Zachary Butler Walters (born September 5, 1989) is an American former professional baseball utility player. He previously played in Major League Baseball (MLB) for the Washington Nationals, Cleveland Indians and Los Angeles Dodgers.

Early life
Walters was born in Wyoming and raised in Bozeman, Montana. His family moved to Las Vegas, Nevada, when he was in the sixth grade, and he attended Cimarron-Memorial High School. He attended the University of San Diego, where he played college baseball for the San Diego Toreros.

Career

Arizona Diamondbacks
The Arizona Diamondbacks drafted Walters in the ninth round of the 2010 MLB Draft. He was assigned to Low-A Yakima, where in 69 games, he hit .302/.338/.440 with 4 HR, 43 RBI and 44 R. He was a Northwest League Post-Season All-Star, along with first baseman Yazy Arbelo and left-handed reliever Eury De La Rosa as Bears on the squad. Walters began 2011 with Single-A South Bend, where he was used at shortstop, third and second base, and off the bench with the Silver Hawks. Elected to the Midwest League All-Star Game, he was hitting .316/.406/.527 with 7 HR, 42 RBI and 50 R in 66 first-half games.

Washington Nationals
On July 30, 2011, Walters was traded to the Washington Nationals for Jason Marquis and was assigned to High-A Potomac. Used as the Potomac Nationals shortstop to end the season, Walters, in 127 total games, hit .300/.367/.457 with 9 HR, 67 RBI, 84 R and 19 SB. Walters began 2012 at Potomac, where in 54 games, .269/.304/.399 with 5 HR and 24 RBI before being promoted to Double-A Harrisburg on June 18. In 43 games as the Senators shortstop, he hit .293/.326/.518 with 6 HR and 19 RBI before being promoted to Triple-A Syracuse on August 3. He finished the year there, and in 126 total games, he hit .266/.302/.418 with 12 HR, 49 RBI and 56 R. Walters spent most of 2013 with the Chiefs, where in 134 games, he hit .253/.286/.517 with 29 HR and 77 RBI. He led the league in home runs, extra base hits (66), and total bases (247). In a game against the Pawtucket Red Sox, Walters was heckled for a lack of hustle.
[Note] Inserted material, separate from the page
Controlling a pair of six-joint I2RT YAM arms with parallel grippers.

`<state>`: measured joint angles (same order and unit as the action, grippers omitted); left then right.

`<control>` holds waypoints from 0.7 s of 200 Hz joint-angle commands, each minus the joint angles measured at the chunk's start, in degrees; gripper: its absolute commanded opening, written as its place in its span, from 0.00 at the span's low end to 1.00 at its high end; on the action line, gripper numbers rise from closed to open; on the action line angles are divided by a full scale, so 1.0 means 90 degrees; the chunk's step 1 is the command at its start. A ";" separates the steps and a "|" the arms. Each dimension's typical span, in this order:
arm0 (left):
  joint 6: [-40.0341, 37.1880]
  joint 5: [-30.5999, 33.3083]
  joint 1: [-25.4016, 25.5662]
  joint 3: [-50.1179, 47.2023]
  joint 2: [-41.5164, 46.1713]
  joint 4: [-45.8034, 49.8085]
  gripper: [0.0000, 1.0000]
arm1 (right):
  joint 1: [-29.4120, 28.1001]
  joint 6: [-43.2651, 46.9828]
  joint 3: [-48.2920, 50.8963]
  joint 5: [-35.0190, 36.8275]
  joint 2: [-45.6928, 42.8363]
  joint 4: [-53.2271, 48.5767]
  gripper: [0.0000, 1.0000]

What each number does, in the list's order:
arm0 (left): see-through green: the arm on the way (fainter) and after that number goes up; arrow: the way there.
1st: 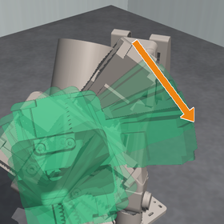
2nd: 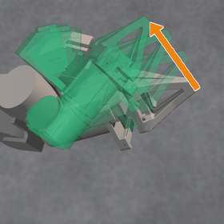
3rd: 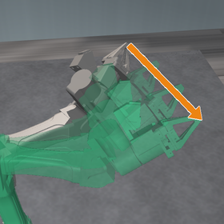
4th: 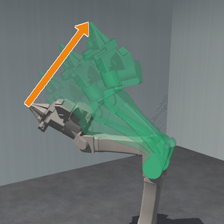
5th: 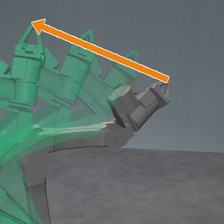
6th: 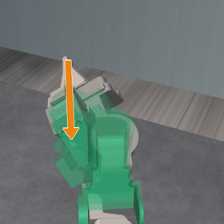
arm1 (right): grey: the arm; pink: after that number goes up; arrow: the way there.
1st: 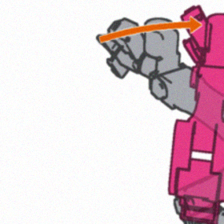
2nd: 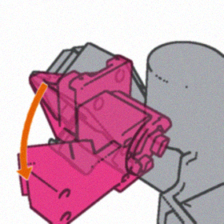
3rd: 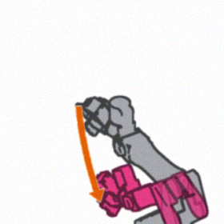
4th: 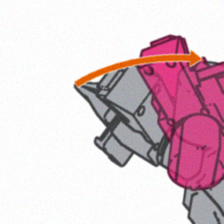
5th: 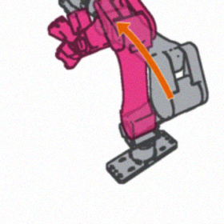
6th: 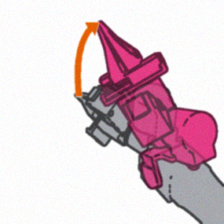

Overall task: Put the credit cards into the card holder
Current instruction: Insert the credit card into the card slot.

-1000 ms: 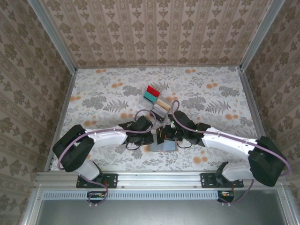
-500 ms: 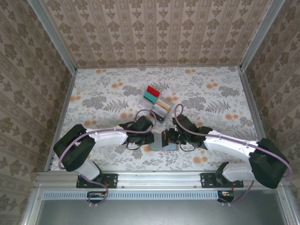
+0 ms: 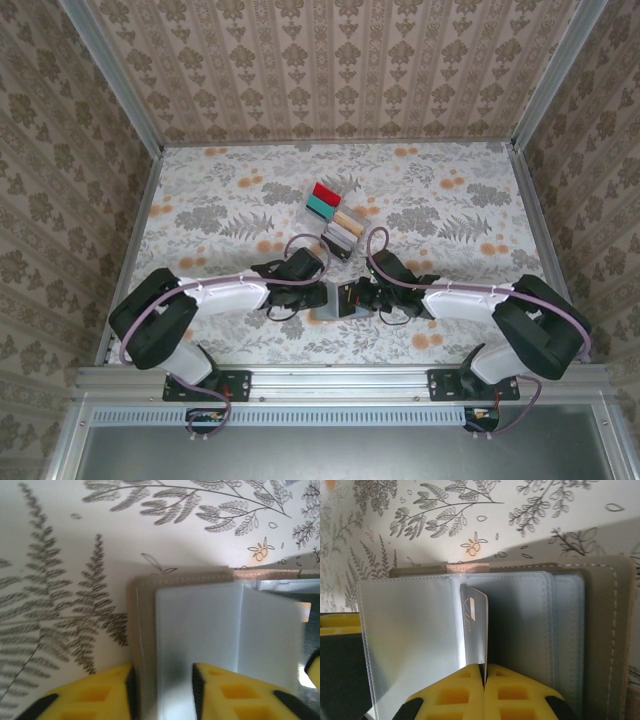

On September 3, 2013, Walters was called up by the Washington Nationals. He made his first appearance on September 6, against the Marlins as a pinch hitter, and recorded his first major league hit, an infield single off of José Fernández that broke up Fernández's no-hitter in the 6th inning. His first major league start came in the last game of the season, when he went 1-4 with an RBI triple and a run at shortstop.

On April 15, 2014, Walters hit the first home run of his career.

Cleveland Indians
On July 31, 2014, Walters was traded to the Cleveland Indians in exchange for Asdrúbal Cabrera and cash considerations. He was sent from Washington's minor league team in Syracuse to the Indians' AAA team, the Columbus Clippers. He hit two home runs there in the first four days after joining the club, one a grand slam, on August 3, 2014. Walters injured his oblique muscle on March 13, 2015. After Walters had the injury, he started a rehab assignment with the Clippers on April 20, 2015. The versatile switch-hitter was called up on June 9, 2015, with Giovanny Urshela while Jose Ramirez and  Lonnie Chisenhall were demoted to the Clippers.

Los Angeles Dodgers
After designating Walters for assignment on April 3, 2016, the Indians traded him and James Ramsey to the Los Angeles Dodgers on April 10 in exchange for cash considerations. He was assigned to the AAA Oklahoma City Dodgers and then recalled to the majors on July 16. In three games with the Dodgers he was hitless in five at bats. He also played in 94 games for Oklahoma City, hitting .276 with 10 homers and 53 RBI. He was designated for assignment on August 14 and released the following day.

Later career
Walters signed a minor league contract with the Cincinnati Reds organization for the 2017 season. He was released on May 14, 2017. 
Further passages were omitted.